Le gouvernement porte ses critiques sur les points suivants :

A.  Il n’est pas cohérent, au regard de l’objectif poursuivi par le dispositif Dutreil d’accorder l’exonération à la simple transmission d’un patrimoine privé mis en société.

B.  En second lieu, l’amendement inscrit dans la loi l’application de l’exonération à la transmission d’entreprises dont l’activité opérationnelle n’est pas exclusive, à condition qu’elle constitue leur activité principale.

C.  Par ailleurs, la loi confirmerait que l’exonération s’applique aux sociétés dites « holding animatrices de leur groupe » qui à titre d’activité principale participent activement à la conduite de la politique de leur groupe et au contrôle de leurs filiales opérationnelles auxquelles elles rendent, le cas échéant et à titre purement interne, des services spécifiques, administratifs, juridiques, comptables, financiers et immobiliers. Cette éligibilité s’opérerait dans les conditions de droit

commun, au même titre que les autres sociétés dont l’activité principale est opérationnelle.

Selon le gouvernement « L’amendement permettrait ainsi de sécuriser juridiquement l’avantage fiscal au regard de l’objectif poursuivi de transmissions des entreprises opérationnelles. Cette mesure permet de clarifier le champ d’application de l’exonération « Dutreil » dans l’attente d’autres précisions qui pourraient centrer la mesure sur la transmission d’actifs professionnels ».

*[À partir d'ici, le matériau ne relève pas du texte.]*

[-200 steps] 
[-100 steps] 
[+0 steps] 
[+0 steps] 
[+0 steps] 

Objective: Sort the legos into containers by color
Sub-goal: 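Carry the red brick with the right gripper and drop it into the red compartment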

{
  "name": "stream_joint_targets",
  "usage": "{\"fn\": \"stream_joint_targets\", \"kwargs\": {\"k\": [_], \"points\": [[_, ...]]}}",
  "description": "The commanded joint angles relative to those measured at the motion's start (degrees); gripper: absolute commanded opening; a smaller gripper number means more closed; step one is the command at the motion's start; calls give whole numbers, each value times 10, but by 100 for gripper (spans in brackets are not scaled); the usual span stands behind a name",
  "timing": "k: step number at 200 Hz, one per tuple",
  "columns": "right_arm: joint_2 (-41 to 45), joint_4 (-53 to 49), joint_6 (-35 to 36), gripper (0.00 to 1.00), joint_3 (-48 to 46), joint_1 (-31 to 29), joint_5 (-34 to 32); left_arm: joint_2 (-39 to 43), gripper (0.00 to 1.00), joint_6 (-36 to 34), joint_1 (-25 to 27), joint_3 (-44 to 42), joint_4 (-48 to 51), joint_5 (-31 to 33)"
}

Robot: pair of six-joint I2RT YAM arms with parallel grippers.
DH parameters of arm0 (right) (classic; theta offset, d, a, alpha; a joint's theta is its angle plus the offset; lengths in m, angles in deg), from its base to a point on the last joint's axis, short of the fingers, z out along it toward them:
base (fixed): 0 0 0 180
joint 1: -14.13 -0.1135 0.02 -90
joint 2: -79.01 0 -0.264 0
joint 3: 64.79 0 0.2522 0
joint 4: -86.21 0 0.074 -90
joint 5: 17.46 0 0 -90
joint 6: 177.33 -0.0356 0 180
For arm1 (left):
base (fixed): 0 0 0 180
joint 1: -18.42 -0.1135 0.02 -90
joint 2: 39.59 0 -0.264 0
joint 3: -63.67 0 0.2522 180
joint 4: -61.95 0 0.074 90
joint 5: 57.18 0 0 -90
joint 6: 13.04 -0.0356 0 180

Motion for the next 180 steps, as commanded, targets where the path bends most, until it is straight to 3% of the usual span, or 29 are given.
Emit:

Pérenniser le tissu économique lors de la transmission des entreprises 

En l’espace de 20 ans le pacte Dutreil a permis la transmission de plusieurs dizaines de milliers d’entreprises, notamment des entreprises familiales qui autrement n’auraient peut être pas trouvé de repreneurs.

Les milieux d’affaires et les organisations professionnelles craignent une remise en cause de ce dispositif. Il est nécessaire de garantir la pérennité de ce mécanisme.